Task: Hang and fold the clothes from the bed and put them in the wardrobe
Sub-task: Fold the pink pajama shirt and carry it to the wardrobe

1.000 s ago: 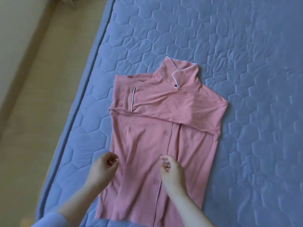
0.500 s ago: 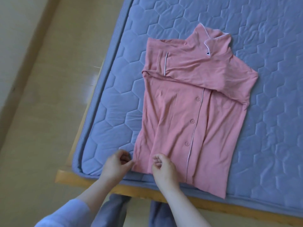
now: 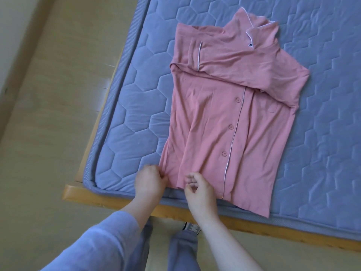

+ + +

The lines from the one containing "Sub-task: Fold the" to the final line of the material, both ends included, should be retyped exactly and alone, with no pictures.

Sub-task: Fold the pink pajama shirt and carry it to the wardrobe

1.000 s ago: 
0.500 s ago: 
now: 

Work on this exercise is done.